While many of TikTok’s critics are motivated by patriarchal policing of women’s bodies, there are also legitimate concerns around privacy and safety “For people like me… they have honour killings, and sometimes I get scared if my family or a dangerous ex can trace me,” Gill told Dazed.

And in February 2019, TikTok was fined $5.7 million in Bangladesh for illegally collecting personal information from children, and exposure to ‘sexual predators’ is cited in Tamil Nadu’s recent decision to ban the app.

While it’s true to an extent that musers are free to post a version of themselves they are comfortable with on TikTok, they may also face backlash from other users and censorship from the app itself. As with other platforms, women wanting to share ‘suggestive’ or sexual content often face repercussions. “Initially they weren’t blocking any videos” says Gill, “but now they block a lot, and also people report and post negative comments.” One one occasion, Gill performed a Bollywood dialogue on TikTok, in which she flirts: “When people want to see heaven, they come to me.” In response, a man launched a police complaint against her for blasphemy. “The guy filed the complaint as I didn’t want to meet him,” she says, “but it’s my body, and I decide who I sleep with”.

One tragic case in Tamil Nadu saw a 23-year-old commit suicide following cyberbullying on TikTok and abuse from family members for wearing women’s clothing in his videos. In the last video he posted he said: “I will do things which I prefer. Although I have uploaded many videos in a male role, why do the haters continue to hurt me when I am posing as a woman?”

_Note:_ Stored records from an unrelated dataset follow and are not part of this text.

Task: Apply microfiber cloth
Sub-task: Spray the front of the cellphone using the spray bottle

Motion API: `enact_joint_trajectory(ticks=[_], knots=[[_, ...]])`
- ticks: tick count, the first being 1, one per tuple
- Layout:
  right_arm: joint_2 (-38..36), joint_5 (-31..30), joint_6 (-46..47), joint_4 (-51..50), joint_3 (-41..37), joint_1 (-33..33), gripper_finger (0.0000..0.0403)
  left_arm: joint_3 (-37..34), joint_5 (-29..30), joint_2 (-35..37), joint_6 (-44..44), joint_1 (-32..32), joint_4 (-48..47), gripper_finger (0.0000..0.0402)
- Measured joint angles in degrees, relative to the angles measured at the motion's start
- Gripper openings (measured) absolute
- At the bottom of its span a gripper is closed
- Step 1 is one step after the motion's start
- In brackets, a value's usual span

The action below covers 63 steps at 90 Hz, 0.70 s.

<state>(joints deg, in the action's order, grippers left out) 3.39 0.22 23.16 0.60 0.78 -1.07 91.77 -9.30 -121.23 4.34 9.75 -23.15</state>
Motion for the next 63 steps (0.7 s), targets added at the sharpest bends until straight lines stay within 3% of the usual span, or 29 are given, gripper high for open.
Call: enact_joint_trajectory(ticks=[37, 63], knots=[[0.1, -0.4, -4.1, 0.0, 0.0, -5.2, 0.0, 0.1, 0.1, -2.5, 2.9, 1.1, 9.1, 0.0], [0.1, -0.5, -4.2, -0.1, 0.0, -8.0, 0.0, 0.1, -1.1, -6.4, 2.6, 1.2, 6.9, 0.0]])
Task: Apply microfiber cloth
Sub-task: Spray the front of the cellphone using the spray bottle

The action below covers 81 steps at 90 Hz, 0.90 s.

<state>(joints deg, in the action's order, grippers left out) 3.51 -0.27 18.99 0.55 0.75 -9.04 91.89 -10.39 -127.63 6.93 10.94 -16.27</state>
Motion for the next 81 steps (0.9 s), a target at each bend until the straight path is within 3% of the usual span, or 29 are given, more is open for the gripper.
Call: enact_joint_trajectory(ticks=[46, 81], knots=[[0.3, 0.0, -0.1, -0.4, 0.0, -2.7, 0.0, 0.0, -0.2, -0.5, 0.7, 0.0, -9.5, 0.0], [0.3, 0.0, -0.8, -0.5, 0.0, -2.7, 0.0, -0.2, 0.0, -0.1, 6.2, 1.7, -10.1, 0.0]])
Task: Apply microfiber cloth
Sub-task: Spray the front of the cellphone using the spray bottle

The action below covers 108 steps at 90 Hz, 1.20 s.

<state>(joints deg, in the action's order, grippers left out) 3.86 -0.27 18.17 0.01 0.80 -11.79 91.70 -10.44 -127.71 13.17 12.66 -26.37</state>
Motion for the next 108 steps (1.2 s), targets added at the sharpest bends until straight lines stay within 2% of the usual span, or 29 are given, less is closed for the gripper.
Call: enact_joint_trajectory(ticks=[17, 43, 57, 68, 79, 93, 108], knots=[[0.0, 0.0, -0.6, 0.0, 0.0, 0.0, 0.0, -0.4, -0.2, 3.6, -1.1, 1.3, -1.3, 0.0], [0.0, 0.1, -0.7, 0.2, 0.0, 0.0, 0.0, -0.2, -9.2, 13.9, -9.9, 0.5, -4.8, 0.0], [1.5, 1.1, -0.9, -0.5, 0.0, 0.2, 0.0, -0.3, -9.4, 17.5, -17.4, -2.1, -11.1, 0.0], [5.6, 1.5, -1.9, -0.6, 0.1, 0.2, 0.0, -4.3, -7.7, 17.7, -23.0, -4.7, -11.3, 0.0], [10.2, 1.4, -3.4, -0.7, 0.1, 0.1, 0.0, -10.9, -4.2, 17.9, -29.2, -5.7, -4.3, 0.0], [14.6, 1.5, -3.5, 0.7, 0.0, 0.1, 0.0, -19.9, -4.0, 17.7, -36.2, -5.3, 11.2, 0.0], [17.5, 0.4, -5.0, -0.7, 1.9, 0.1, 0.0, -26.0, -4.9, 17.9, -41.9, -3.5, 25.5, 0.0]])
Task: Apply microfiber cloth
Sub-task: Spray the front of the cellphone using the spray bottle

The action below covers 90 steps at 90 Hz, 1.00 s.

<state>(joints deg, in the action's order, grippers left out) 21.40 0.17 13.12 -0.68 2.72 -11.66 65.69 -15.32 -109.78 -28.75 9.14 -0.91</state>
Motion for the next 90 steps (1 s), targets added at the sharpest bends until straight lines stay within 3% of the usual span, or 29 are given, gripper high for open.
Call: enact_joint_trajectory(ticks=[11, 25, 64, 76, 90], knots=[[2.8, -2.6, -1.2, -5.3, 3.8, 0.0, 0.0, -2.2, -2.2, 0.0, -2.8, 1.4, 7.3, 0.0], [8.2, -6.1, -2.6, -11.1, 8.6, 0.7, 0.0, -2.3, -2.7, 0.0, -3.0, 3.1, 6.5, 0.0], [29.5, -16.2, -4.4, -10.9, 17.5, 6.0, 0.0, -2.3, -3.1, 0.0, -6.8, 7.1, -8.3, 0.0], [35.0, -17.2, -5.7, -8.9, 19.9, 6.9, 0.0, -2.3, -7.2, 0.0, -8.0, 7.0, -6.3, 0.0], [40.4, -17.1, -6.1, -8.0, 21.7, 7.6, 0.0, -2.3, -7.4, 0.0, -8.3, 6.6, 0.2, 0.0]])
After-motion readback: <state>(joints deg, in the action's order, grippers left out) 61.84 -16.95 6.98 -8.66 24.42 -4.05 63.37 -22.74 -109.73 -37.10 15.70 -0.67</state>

But despite the potentially dangerous drawbacks, TikTok is “a very interesting space” of relative freedom for women otherwise restricted by the pressures of tradition and family, says Nighat Dad, founder of the Digital Rights Foundation in Pakistan. “They can showcase their talent, their sexuality… and also get work through it,” she says.As more and more women gain smartphone and internet access, TikTok in South Asia has arisen as a defining space for many young aspirants who are otherwise excluded not only from the entertainment industry, but society at large. And whilst the app shares the many problems of other social media platforms – privacy, safety, abuse, censorship – the musers we spoke to were clear: TikTok is a unique space for self-expression and liberation.

“Instagram is used by smart and educated people,” says Kajol Suborno, a 26-year old emerging actor in Bangladesh, “but when TikTok came, everybody downloaded it: educated, uneducated, poor, village girls – if they have a smartphone, they have TikTok.”

“TikTok puts everything in my hands: I am the director, I am the make-up artist, I am the writer. I do what I want to do.”

This story is part of Bolly Lolly Dhally, a collaborative European Journalism Centre project platforming stories of women and feminism in the film industries of Pakistan, India and Bangladesh.